0

I'm writing a script that supposed to be ran with sudo permissions. But then I need to execute a command from an another user sourcing it's .bash_rc where there are some env variables are overloaded and then use it in a command.

For example. I need to print the PATH variable for the user:

sudo -s -u ${USER_NAME} source ~/.bash_rc; echo $PATH

But instead it prints PATH for a user running the script. I've also tried a lot of other options (with su or passing a rcfile) but none of them seems to work.

How could I deal with it?

Paul-Beyond
  • 231
Mehdzor
  • 101

2 Answers2

1

You've got a sudo command that sources a script.
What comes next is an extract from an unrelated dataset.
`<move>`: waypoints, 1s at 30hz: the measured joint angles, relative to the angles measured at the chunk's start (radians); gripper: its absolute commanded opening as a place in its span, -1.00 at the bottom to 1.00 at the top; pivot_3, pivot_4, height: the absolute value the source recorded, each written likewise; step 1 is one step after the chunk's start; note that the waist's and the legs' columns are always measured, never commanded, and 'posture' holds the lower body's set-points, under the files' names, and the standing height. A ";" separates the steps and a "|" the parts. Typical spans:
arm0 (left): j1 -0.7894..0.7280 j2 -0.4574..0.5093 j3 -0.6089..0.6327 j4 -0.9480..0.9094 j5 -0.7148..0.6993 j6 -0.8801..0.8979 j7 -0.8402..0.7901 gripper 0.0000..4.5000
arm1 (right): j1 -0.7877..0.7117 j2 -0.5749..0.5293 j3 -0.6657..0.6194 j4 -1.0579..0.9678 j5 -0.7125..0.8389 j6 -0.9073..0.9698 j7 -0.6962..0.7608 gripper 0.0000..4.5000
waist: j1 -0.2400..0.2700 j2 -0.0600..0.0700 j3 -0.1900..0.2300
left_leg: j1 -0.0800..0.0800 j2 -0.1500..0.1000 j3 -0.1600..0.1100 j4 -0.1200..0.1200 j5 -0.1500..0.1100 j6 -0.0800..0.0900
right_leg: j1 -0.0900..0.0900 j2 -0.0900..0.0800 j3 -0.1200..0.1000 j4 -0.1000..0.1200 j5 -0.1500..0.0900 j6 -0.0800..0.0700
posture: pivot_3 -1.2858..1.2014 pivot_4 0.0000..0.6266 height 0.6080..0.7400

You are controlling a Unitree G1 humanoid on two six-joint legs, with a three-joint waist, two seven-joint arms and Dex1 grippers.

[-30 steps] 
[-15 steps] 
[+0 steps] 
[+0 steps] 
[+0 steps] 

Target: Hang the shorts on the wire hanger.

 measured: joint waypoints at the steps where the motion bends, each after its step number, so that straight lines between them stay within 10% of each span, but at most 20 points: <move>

You've also got a command that prints $PATH. The two are otherwise unrelated.

Perhaps you meant this:

sudo -u "${USER_NAME}" bash -c 'source ~/.bash_rc; echo $PATH'

The -s can't be used with a compound command, but it could be used with a script containing the two (or more) commands:

cat >/opt/bin/show_me_the_path <<'X'
#!/bin/bash
source ~/.bash_rc
echo $PATH
X
chmod a+x /opt/bin/show_me_the_path

sudo -u "${USER_NAME}" -s /opt/bin/show_me_the_path

But even that doesn't really make much sense because the script mandates its own shell (/bin/bash). All in all it's probably better to rethink the -s flag.

Chris Davies
  • 116,213
  • 16
  • 160
  • 287
  • Actually the command sudo -u "${USER_NAME}" bash -c 'source ~/.bash_rc; echo $PATH' does not work. I have a user "zippy" that has a ~/.bash_rc file. The user executing the sudo command, "bschuck" does not have that file. bschuck@valhalla:~$ sudo -u zippy bash -c 'source ~/.bash_rc; echo $PATH' bash: /home/bschuck/.bash_rc: No such file or directory /usr/local/sbin:/usr/local/bin:/usr/sbin:/usr/bin:/sbin:/bin:/snap/bin If I add the '-i' option to the sudo command, I don't get the error, but PATH doesn't reflect what was sourced in ~zippy/.bash_rc. – Deathgrip Jun 05 '17 at 00:37
0

You could execute it as:

sudo su - ${USER_NAME} -c 'source ~/.bash_rc; echo $PATH'

An example of it running. The user "zippy" has a ~/.bash_rc file. Note this is in addition to the standard ~/.bashrc file. The user executing the command, "bschuck" does not. The ~zippy/.bash_rc file contains:

#!/bin/bash
# .bash_rc
PATH=$PATH:/this/is/a/dummy/path

Executing this command works:

bschuck@valhalla:~$ sudo su - zippy -c 'source ~/.bash_rc; echo $PATH'
/home/zippy/bin:/home/zippy/.local/bin:\
/usr/local/bin:/usr/bin:/bin:/usr/local/games:/usr/games:/snap/bin:\
/this/is/a/dummy/path

Yet this command does not keep the new PATH sourced from the ~zippy/.bash_rc file:

bschuck@valhalla:~$ sudo -i -u zippy bash -c 'source ~/.bash_rc; echo $PATH'
/home/zippy/bin:/home/zippy/.local/bin:/usr/local/sbin:\
/usr/local/bin:/usr/sbin:/usr/bin:/sbin:/bin:/snap/bin:\
/snap/bin

If you need to run multiple commands, it's best to put them in a script as I suggested yesterday in a comment to my answer.

Deathgrip
  • 2,566
  • Arrgghh it's that pointless sudo su again – Chris Davies Jun 03 '17 at 21:45
  • Pointless, but it works. Now perhaps if aside from bashing (see what I did there?) my answer you also contributed a solution to the issue at hand... – Deathgrip Jun 03 '17 at 22:28
  • If you put the commands source ~/.bash_rc; echo $PATH in a script named /tmp/foo.sh, you can do this:

    sudo -i -u ${USER_NAME} /tmp/foo.sh

     – Deathgrip Jun 03 '17 at 22:37